Look down the length of Mastip’s factory in Avondale in Auckland and you can see two separate businesses. On one side a jobbing shop mills steel into manifolds, on the other a production line makes nozzles. The company needs to draw on as many as 5,000 components at a time. But demand fluctuates so wildly that the monthly requirement for any one item can vary from just two to 500. Most manifolds are purpose-built, and only about 60% of nozzles use standard sizing. Planning, Mr Dawes says, “is the most important thing for us, because if you get it wrong you get it horribly wrong, and if you get it right you can make real gains.”

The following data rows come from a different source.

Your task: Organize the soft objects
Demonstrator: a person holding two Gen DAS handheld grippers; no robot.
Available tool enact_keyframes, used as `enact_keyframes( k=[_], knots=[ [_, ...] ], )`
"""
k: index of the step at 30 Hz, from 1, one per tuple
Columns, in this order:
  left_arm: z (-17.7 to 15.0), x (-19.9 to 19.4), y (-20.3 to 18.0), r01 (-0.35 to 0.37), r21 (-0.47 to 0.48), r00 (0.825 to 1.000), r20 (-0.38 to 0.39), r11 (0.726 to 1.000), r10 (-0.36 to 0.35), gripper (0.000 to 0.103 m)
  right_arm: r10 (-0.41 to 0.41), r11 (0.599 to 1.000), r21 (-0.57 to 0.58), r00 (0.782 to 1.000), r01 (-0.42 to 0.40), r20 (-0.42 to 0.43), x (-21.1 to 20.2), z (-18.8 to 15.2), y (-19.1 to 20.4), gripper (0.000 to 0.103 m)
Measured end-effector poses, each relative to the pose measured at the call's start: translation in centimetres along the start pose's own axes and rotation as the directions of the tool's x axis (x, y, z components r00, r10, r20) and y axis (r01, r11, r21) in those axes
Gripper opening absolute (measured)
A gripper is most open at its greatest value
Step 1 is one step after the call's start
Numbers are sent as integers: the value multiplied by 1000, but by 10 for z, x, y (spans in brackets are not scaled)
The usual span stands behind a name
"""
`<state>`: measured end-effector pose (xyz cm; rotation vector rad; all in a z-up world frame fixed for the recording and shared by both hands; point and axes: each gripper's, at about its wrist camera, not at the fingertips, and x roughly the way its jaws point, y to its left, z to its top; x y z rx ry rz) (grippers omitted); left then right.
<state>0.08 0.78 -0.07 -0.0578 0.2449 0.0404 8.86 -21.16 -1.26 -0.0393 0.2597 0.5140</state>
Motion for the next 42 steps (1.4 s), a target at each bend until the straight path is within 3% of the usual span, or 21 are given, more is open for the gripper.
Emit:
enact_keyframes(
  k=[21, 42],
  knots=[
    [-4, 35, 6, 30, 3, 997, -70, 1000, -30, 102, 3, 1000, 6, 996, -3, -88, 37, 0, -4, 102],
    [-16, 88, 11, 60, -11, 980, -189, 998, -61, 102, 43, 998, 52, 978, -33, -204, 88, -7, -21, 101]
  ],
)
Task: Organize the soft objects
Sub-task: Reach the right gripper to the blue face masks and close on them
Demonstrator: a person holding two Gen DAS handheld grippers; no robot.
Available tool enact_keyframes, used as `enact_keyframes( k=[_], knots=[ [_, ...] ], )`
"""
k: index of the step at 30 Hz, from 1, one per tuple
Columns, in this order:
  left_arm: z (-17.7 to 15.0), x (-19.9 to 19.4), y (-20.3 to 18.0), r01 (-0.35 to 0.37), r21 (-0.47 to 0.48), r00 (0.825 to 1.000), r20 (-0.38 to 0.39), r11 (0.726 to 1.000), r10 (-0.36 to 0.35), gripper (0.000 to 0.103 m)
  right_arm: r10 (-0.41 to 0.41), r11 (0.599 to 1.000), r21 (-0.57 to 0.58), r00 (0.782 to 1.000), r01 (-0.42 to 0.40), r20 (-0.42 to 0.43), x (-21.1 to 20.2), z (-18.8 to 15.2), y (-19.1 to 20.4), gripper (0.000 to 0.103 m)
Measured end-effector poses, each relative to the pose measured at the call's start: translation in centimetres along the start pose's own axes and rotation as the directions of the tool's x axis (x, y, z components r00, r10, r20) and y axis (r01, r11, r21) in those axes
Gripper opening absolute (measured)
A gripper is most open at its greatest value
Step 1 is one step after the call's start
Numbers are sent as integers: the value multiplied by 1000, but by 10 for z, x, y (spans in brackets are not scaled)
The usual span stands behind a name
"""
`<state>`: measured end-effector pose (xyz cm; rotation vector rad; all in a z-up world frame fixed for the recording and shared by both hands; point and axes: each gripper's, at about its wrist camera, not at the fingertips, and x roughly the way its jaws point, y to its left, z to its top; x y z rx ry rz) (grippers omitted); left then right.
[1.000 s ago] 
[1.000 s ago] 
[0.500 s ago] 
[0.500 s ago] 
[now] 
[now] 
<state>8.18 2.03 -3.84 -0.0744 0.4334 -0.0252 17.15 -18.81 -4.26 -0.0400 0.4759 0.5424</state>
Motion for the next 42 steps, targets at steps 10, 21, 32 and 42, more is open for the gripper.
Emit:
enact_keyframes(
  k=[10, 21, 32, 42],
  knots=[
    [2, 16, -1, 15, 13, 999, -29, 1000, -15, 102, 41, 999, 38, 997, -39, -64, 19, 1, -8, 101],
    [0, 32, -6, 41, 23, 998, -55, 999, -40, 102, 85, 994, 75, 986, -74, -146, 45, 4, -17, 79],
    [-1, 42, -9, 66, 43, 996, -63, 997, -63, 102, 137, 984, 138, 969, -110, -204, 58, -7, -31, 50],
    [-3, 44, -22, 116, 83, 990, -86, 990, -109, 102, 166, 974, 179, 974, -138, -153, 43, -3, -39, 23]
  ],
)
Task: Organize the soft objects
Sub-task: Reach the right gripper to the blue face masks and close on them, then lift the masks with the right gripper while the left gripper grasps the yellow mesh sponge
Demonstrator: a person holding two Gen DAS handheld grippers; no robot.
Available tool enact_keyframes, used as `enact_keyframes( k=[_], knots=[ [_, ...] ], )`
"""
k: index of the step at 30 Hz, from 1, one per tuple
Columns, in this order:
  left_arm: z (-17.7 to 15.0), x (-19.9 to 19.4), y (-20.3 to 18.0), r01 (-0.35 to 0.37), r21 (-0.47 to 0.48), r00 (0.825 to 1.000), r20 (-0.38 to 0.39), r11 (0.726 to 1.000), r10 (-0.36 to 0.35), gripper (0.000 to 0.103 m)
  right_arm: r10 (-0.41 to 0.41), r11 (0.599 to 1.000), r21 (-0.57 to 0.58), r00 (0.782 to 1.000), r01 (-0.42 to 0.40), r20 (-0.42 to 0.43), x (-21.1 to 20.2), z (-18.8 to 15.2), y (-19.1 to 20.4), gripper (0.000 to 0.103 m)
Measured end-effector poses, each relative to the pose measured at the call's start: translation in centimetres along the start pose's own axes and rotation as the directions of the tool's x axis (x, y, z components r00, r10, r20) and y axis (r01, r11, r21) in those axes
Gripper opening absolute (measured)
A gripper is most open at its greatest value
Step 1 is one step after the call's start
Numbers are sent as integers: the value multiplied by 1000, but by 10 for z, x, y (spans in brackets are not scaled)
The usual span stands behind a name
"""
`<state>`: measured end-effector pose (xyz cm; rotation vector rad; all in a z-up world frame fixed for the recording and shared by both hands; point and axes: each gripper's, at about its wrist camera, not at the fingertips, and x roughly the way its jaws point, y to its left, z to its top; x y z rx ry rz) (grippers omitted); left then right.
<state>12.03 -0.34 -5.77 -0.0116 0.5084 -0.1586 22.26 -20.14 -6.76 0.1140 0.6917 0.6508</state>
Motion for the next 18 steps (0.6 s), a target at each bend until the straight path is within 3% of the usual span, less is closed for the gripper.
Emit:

Previously, finished manifolds would lie waiting to be shipped because their nozzles hadn’t been made. Overcoming this meant much finer planning, so when they sought a better ERP system, Abel was the only system able to track and record every step of all their processes.
From the moment an order is signed, Abel now shows them instantly the availability and location of all components. (“Abel tells us where the bits are.”) To minimise retooling, Abel groups “families” of jobs in sequence, and also ranks components by urgency so jobs can be reprioritised to meet orders. Bringing planning and scheduling together for what is effectively Just in Time production, Abel also integrates all processes into the company’s financials. Says Mr Dawes, “We could not have grown as we have without an ERP system like Abel.”
They also like the way that Abel allows them to switch on new functionality without significant upgrades and the associated cost. The Abel team continue to identify areas where the company can make gains. When helping them resolve an unexpected urgent internal planning issue, Chris Renfree, Mastip’s General Manager, says Abel went well beyond the call of duty.
“They dropped everything and had people here straight away to help us find an answer. There was no back and forwards, or delay. It was a level of service that is much more than I have seen from any other software company. The job was just done.” This is, of course, what speed and adaptability are all about.